Può fare un esempio?
«Mi ci ha fatto pensare una paziente, io non credo ci sarei arrivato. Assomiglia a quello che accade per una donna in gravidanza: cambiano le priorità. Diventa necessario decidere cosa non è utile o è dannoso e va evitato. Punto.
«Perciò dicevo che la prima trasformazione è spesso nelle abitudini e nei comportamenti che forse sono tra le cause della malattia o che ne impediscono la corretta cura.
«Abitudini alimentari per esempio: sospendere immediatamente una nutrizione che non è adatta alla situazione di cura. Modificare ma senza aggiungere ulteriori complessità.
«La prima reazione è infatti una forma di fuga irragionevole. È il fai-da-te in cui sembra una buona idea togliere tutto quello che sembra posa farci male. È l’idea del senza: senza zucchero, glutine, olio, uova, mozzarella, pasta, pane, salumi, formaggio, latte e carne. L’oncologo e un biologo nutrizionista sono gli interlocutori corretti per una dieta bilanciata e coordinata alle cure.
«Resto su livelli generali perché ci sono varie scuole di pensiero e vorrei evitare polemiche.
«Rimanendo in generale il fai-da-te fa rischia spesso di fare più danni della dieta a casaccio perché non tiene conto delle esigenze nutrizionali specifiche: rivolgersi ad un biologo-nutrizionista esperto di diete oncologiche è la scelta giusta perché il sistema immunitario ha bisogno di sostanze che gli sono indispensabili per una corretta e completa reazione auto riparativa. Aiuta persino a ridurre alcuni disturbi connessi alle cure.»
Spesso ai pazienti viene detto «mangi pure quello che vuole…»
«Sì lo sento anch’io riferire spesso dai pazienti e mi piacerebbe conoscere l’origine di queste frasi. Forse perché la nutrizione personalizzata in oncologia non è ancora abbastanza conosciuta, forse perché sono ancora pochi gli esperti o forse, temo, per un desiderio di non aggiungere altra pena ad una situazione di cui si intravede una fine comunque prossima: non saprei.

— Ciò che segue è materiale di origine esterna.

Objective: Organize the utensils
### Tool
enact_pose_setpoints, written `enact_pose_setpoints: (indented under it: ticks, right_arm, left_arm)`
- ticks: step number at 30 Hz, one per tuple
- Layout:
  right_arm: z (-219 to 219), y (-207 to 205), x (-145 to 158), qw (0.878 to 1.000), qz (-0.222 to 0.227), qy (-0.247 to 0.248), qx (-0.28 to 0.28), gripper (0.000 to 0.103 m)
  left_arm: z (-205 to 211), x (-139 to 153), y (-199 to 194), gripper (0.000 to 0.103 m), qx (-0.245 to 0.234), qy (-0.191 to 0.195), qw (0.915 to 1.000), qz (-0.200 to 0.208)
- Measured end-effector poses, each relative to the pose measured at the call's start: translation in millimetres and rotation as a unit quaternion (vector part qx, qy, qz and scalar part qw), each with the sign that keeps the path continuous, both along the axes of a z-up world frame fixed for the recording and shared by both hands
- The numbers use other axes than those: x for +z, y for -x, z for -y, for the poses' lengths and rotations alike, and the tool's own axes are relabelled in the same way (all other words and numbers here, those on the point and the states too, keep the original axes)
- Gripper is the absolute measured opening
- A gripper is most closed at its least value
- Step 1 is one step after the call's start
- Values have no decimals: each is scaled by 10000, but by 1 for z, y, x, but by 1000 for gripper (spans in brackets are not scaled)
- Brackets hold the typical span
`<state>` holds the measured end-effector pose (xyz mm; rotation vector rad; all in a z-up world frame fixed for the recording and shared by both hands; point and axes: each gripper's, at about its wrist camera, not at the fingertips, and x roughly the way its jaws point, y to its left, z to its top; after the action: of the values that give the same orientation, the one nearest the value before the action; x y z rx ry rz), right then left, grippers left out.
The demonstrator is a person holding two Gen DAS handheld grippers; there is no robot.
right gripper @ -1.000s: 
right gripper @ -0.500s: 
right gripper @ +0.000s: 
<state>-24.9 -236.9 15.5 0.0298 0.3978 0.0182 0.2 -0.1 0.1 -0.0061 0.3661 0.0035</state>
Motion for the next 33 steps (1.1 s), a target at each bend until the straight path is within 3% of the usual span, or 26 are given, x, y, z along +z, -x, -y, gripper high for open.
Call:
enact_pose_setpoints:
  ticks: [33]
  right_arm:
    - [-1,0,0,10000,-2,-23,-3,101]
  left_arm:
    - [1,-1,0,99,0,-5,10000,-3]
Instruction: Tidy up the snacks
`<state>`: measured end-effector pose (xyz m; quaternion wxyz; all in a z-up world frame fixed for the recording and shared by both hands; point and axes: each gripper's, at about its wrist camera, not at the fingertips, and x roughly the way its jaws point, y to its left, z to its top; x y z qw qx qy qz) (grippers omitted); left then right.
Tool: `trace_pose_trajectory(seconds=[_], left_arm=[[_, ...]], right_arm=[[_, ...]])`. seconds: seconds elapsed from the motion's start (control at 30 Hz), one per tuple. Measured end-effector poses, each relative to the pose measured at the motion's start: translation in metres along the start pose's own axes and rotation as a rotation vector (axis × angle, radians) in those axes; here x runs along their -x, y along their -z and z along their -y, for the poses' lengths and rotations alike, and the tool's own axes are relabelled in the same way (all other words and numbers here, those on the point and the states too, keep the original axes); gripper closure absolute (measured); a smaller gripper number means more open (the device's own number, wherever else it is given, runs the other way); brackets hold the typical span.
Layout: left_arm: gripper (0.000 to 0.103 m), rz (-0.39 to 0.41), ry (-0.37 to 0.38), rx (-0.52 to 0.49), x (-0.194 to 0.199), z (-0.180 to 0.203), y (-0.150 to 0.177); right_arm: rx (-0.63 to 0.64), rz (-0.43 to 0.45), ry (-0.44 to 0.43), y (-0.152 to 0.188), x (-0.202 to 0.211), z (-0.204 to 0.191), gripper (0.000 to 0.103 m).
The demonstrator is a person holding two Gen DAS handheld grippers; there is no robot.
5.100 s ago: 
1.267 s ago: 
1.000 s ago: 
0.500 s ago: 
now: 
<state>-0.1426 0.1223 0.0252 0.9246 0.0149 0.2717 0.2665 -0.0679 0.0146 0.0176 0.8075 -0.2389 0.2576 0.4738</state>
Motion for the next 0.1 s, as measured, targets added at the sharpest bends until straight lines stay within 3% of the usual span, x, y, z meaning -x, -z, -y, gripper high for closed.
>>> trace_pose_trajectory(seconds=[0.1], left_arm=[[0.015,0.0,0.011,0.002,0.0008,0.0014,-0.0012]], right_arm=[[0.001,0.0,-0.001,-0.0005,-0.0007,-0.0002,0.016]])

«Ammetto che la questione mi appassiona perché in ogni caso ha delle enormi risonanze psicologiche ed emotive. Il cibo è la prima forma di conforto ma anche di concreta attivazione: scegliere il cibo, cucinarlo è un modo per fare qualcosa di positivo.
«È un modo per legare l’ansia e l’angoscia diffusa in una azione costruttiva e anche piacevole. Poi ha anche un effetto sinergico all’efficacia delle cure e questa è ormai una evidenza.»
Per concludere ha qualche suggerimento, un libro da leggere?
«Un ottimo suggerimento è la biografia di un medico che ha attraversato l’esperienza della scoperta del proprio tumore cerebrale utilizzando fino in fondo le proprie competenze di specialista e di ricercatore: David Servan-Screiber Anti cancro Pickwik edizioni è una lettura affascinante di una storia vera narrata da un punto di vista davvero speciale e forse unico nel suo genere. A me è piaciuto moltissimo, si legge come un romanzo ed è una storia vera.»